*Task description*: Go through the material and copy each line in which the word "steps" shows up.
[Information provided — start]
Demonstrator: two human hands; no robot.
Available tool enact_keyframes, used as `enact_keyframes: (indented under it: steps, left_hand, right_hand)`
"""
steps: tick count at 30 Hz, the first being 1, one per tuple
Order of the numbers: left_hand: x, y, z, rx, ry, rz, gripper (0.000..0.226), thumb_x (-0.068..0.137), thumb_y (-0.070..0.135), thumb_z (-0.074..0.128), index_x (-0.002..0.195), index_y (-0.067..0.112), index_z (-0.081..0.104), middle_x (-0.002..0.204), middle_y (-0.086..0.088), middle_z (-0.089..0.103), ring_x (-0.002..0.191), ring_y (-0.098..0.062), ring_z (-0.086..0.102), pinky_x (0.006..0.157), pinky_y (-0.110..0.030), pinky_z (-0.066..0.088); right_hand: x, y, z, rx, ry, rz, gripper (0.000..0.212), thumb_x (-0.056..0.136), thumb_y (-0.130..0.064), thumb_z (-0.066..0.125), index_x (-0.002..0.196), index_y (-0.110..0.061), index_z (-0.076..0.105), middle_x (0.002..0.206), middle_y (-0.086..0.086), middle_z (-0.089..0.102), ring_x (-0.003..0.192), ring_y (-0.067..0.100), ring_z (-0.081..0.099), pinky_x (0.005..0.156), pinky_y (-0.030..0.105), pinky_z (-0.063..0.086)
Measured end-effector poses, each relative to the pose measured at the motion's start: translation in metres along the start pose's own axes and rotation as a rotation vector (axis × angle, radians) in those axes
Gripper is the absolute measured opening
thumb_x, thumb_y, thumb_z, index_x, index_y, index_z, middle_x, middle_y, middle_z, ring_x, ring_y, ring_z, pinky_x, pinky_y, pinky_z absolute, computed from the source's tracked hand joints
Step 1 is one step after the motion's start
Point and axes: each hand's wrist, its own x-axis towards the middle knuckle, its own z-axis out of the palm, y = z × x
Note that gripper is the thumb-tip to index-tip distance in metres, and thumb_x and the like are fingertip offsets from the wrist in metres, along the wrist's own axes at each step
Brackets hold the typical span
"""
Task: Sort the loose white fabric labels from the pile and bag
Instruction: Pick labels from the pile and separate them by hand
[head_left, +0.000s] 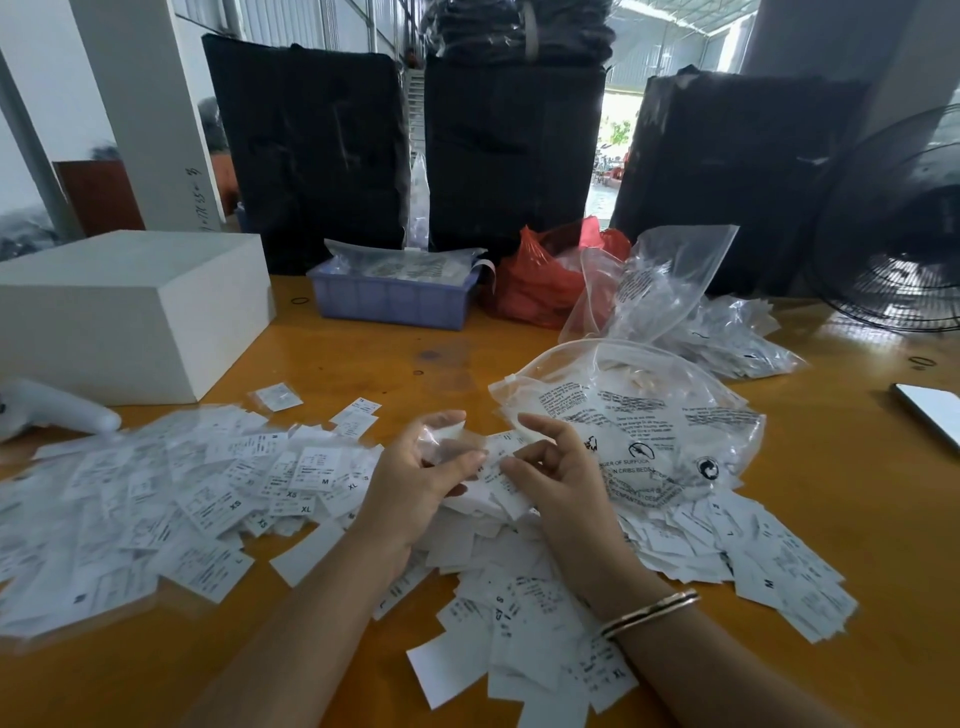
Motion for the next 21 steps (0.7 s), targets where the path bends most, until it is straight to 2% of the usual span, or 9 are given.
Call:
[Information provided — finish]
*Solution for this exercise*:
Available tool enact_keyframes, used as `enact_keyframes: (indented under it: steps, left_hand, right_hand)`
steps: tick count at 30 Hz, the first being 1, one per tuple
Motion for the next 21 steps (0.7 s), targets where the path bends most, until it is straight to 2% of the usual span, or 9 are given.

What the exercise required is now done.